# Exercise aim:
Report every line of the data where the string "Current" appears.

# The data:
━━━━━━━━━━━━━━━━

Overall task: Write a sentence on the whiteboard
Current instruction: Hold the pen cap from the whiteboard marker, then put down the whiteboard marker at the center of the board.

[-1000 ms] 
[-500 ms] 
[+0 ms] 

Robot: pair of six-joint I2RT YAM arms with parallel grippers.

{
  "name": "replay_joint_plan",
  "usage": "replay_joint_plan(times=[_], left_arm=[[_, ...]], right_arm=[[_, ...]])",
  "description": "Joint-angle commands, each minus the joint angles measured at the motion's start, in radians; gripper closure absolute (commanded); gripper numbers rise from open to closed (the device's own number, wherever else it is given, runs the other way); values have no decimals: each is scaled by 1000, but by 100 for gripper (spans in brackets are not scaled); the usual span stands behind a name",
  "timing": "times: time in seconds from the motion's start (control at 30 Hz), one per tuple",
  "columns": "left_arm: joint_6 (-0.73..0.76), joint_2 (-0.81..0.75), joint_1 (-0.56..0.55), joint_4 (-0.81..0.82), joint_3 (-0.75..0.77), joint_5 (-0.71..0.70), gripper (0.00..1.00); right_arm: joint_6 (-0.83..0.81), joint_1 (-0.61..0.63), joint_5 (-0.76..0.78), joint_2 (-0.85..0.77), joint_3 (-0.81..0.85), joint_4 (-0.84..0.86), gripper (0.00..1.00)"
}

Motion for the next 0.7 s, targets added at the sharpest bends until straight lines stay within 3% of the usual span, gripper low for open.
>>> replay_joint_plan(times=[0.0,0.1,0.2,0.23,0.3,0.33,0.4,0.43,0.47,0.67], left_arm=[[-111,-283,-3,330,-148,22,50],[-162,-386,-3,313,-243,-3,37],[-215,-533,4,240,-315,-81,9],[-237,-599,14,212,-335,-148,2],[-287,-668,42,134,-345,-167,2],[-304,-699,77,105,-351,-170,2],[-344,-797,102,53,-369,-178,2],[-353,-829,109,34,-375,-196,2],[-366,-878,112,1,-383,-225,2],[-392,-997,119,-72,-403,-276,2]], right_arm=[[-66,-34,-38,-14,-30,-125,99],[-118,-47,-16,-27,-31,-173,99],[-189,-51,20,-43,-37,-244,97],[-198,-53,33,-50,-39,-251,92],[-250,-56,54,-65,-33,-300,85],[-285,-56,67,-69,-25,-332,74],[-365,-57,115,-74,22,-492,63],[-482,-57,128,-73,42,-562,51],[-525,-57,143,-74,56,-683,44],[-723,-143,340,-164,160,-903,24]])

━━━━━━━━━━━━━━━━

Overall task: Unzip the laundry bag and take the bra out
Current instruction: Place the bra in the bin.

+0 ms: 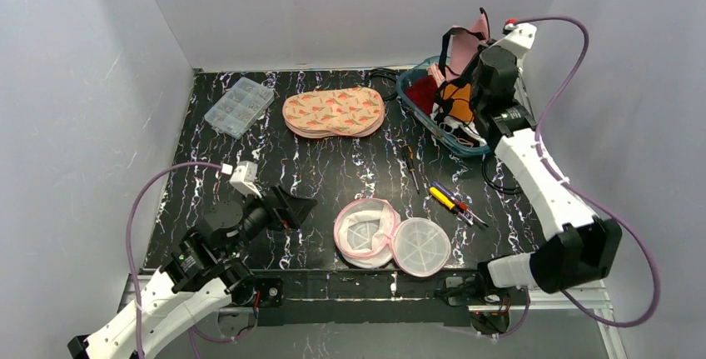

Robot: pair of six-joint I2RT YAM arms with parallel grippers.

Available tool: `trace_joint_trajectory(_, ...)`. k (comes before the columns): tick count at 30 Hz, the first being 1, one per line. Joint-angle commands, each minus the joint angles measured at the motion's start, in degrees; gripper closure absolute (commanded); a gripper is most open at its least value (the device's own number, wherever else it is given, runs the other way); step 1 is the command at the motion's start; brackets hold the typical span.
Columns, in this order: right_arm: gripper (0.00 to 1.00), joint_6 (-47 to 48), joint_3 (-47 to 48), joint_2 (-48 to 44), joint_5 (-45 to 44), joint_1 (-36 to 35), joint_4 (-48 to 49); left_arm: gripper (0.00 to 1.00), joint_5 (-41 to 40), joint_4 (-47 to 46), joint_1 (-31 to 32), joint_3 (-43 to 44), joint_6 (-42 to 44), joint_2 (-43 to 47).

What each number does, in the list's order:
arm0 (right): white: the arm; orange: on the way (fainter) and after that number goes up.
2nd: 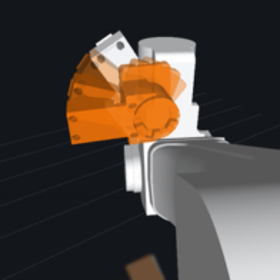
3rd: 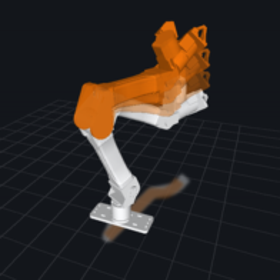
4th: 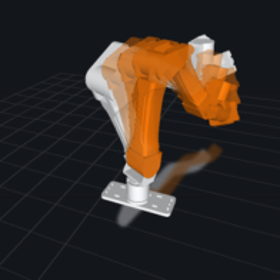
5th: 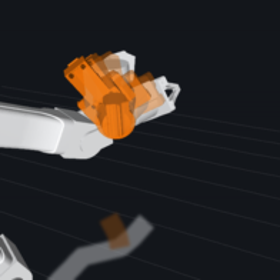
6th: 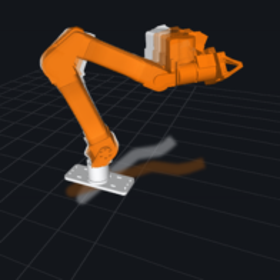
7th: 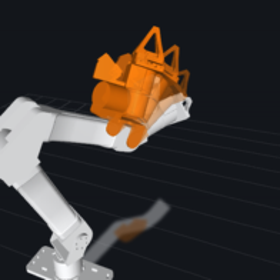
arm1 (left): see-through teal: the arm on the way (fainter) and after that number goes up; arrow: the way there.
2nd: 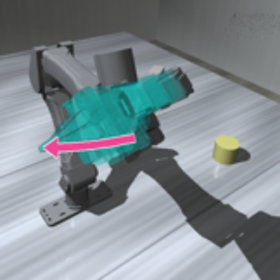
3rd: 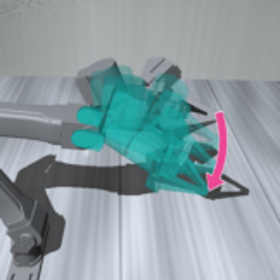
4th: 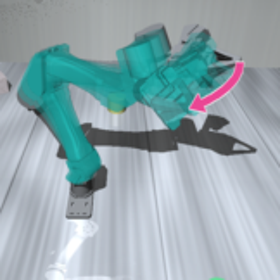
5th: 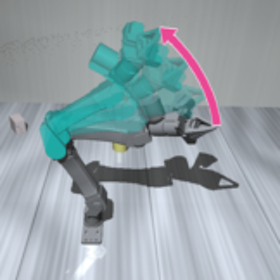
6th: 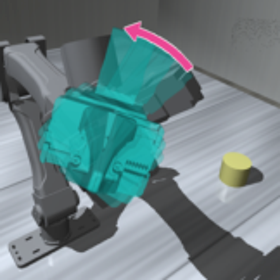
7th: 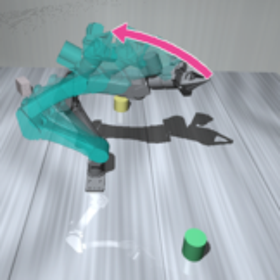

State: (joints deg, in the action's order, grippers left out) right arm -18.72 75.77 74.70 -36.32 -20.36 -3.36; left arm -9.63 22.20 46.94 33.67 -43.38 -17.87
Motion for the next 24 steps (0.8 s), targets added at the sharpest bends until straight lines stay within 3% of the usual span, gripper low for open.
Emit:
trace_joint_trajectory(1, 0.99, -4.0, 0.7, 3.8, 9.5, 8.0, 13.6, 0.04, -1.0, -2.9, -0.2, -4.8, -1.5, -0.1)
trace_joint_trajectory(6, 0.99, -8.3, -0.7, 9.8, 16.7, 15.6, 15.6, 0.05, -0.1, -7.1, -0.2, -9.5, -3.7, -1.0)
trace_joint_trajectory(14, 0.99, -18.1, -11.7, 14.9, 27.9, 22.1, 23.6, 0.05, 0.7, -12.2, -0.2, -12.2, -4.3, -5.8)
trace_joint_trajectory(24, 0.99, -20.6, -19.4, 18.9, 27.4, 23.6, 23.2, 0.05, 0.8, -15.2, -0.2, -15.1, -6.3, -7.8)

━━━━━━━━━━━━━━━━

# Exercise response:
Current instruction: Hold the pen cap from the whiteboard marker, then put down the whiteboard marker at the center of the board.
Current instruction: Place the bra in the bin.

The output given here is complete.